A day later, she followed up by stating that until someone comes up with a better idea, she’s “the boss.” Of whom she didn’t specify, though you’re safe in assuming she means you.
The only problem with all this childish strutting and posturing is that if the challenge that elevates you to cock of the walk is to “come up with your own ambitious, on-scale(?) proposal to address the global climate crisis,” then Ocasio-Cortez had better get in line because she didn’t come up with the Green New Deal. Not even the name is hers. The New York Times Editorial Board acknowledges as much in its endorsement of the Green New Deal last Saturday in which it opines, “The ambitious plan has … changed the national conversation. That alone is reason to applaud it.”

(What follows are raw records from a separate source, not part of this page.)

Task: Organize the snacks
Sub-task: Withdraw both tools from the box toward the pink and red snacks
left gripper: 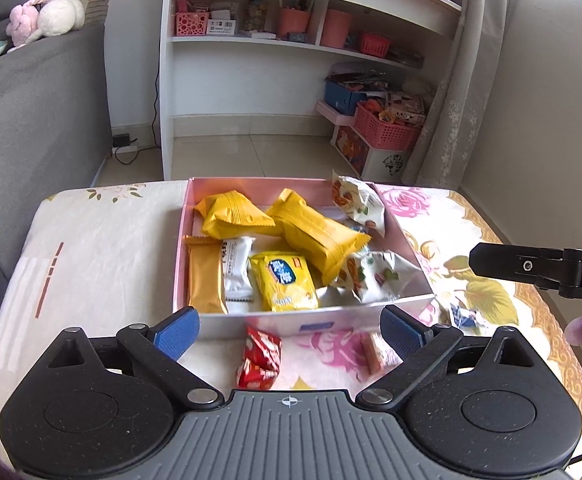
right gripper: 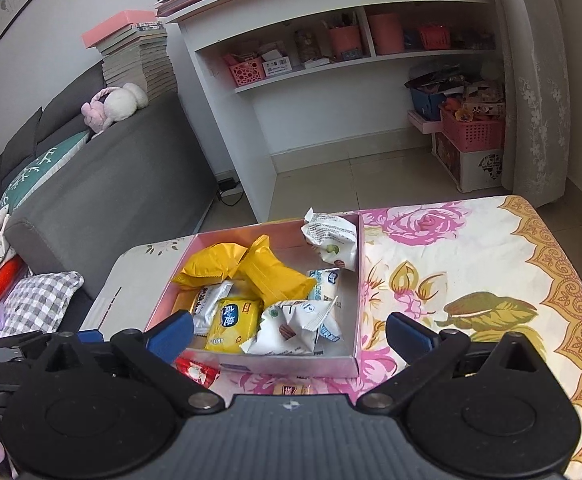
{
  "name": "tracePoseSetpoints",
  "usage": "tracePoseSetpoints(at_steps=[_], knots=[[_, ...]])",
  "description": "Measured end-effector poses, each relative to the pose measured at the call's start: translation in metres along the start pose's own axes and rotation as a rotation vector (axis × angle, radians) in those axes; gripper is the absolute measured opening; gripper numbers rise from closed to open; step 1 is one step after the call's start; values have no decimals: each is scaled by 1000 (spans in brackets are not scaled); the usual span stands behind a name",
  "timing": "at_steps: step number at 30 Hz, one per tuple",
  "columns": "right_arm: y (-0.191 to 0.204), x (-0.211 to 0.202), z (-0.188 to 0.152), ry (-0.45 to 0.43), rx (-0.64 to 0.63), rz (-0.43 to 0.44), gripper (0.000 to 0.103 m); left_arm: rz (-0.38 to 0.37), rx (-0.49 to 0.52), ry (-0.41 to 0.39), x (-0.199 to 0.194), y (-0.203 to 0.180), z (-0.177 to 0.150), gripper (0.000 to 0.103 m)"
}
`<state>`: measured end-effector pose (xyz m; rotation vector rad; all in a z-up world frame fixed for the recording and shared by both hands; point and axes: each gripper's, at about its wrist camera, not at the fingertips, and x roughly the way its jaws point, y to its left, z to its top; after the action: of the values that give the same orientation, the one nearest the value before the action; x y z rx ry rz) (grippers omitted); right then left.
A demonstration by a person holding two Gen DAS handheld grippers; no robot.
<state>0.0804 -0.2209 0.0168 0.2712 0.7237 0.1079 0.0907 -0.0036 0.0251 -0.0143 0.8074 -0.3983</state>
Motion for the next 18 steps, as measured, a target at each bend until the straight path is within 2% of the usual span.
tracePoseSetpoints(at_steps=[11, 18], knots=[[5, -9, -40, -24, -23, 0, 97, -16, -36, -17, -14, 27, -37, 100], [9, -5, -65, -17, -136, -21, 97, 37, 6, -1, -10, 49, -58, 100]])
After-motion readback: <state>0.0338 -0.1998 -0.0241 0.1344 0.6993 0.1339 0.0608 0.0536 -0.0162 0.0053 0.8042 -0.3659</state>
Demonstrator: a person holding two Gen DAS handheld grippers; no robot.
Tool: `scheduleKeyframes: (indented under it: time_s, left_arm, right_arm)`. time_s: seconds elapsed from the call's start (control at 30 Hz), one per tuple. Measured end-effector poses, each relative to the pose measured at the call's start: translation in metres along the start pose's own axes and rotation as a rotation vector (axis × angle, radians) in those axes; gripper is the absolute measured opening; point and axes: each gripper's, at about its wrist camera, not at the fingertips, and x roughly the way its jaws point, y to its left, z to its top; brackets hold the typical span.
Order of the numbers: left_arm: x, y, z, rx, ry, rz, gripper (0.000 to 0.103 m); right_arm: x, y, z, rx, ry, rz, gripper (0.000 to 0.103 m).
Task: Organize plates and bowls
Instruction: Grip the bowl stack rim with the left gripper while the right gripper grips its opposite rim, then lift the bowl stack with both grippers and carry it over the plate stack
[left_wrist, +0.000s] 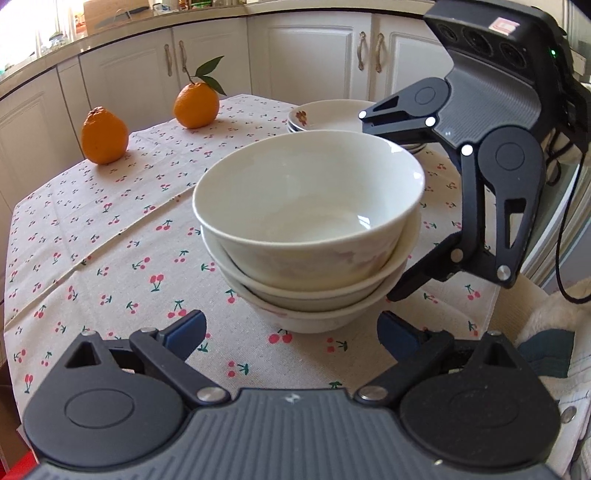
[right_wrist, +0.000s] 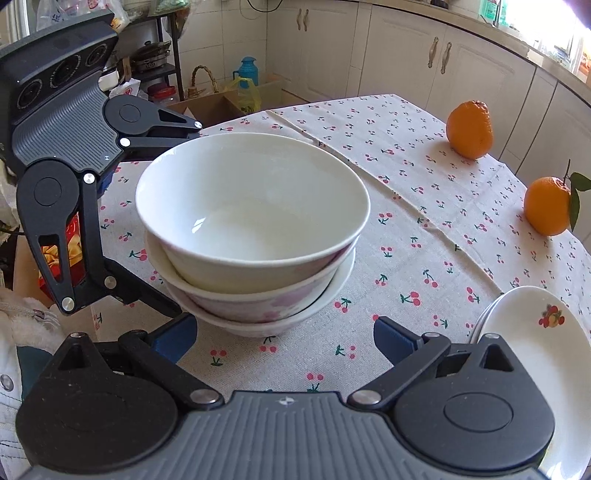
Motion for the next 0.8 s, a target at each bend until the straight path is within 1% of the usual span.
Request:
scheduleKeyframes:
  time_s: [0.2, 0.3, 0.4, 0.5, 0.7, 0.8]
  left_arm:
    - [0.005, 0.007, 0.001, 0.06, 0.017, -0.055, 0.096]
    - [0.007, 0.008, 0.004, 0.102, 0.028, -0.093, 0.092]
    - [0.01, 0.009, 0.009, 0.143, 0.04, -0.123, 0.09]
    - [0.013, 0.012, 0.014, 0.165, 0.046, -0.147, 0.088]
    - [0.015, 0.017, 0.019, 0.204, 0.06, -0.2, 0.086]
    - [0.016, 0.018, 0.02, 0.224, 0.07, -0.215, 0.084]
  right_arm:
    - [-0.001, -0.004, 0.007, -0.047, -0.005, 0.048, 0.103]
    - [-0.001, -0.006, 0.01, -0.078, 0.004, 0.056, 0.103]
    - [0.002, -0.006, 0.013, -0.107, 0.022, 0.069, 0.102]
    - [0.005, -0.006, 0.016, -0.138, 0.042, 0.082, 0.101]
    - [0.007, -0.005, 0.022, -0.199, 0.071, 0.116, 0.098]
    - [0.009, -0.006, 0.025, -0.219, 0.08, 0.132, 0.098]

So who did hatch this monstrosity that experts say will cost the country $90 trillion? Via the Times:
The term Green New Deal appeared in a column in The Times by Thomas Friedman in January 2007, in which he called for a vast public and private investment program that would throw everything under the sun (including, actually, the sun itself) — wind, solar, nuclear power, energy efficiency, advanced research, tax incentives and a price on carbon — into a massive effort to build a more climate-friendly energy system while also revitalizing the American economy.
If Ocasio-Cortez gets credit for anything, it is for adding a bunch of silly-on-their-face bullet points to the plan that make it sound like the work of a third-grader.
This is essentially what the Mr. Markey and Ms. Ocasio-Cortez had in mind when they rolled out their resolution on Feb. 7. Unfortunately, that rollout was anything but smooth, due largely to the bungling of Ms. Ocasio-Cortez’s staff, which posted on her website a set of pugnacious and poorly written talking points (later disavowed) that scared even moderate Democrats. Apart from bold if probably unattainable objectives (a total transformation to renewable energy in 10 years), the talking points dismissed as unacceptable three strategies that many experts say are necessary to any solution: nuclear power, technology that allows fossil fuel plants to capture and store their own emissions, and market-based solutions like a carbon tax or the kind of cap and trade bill that Mr. Markey worked valiantly and unsuccessfully to get Congress to approve 10 years ago. The talking points made other dubious promises, including jobs even for Americans “unwilling” to work. The immediate result of this amateurish mess was to hand Mr. Trump and other climate deniers irresistible political talking points.
The idea of a government takeover of effectively everything — Friedman in his 2007 column warns (admits?) that the key to an enterprise of these epic proportions is massive government regulation — is idiotic regardless of whose mind gave rise to it. It is rendered only more idiotic by Ocasio-Cortez’s fake claims of authorship.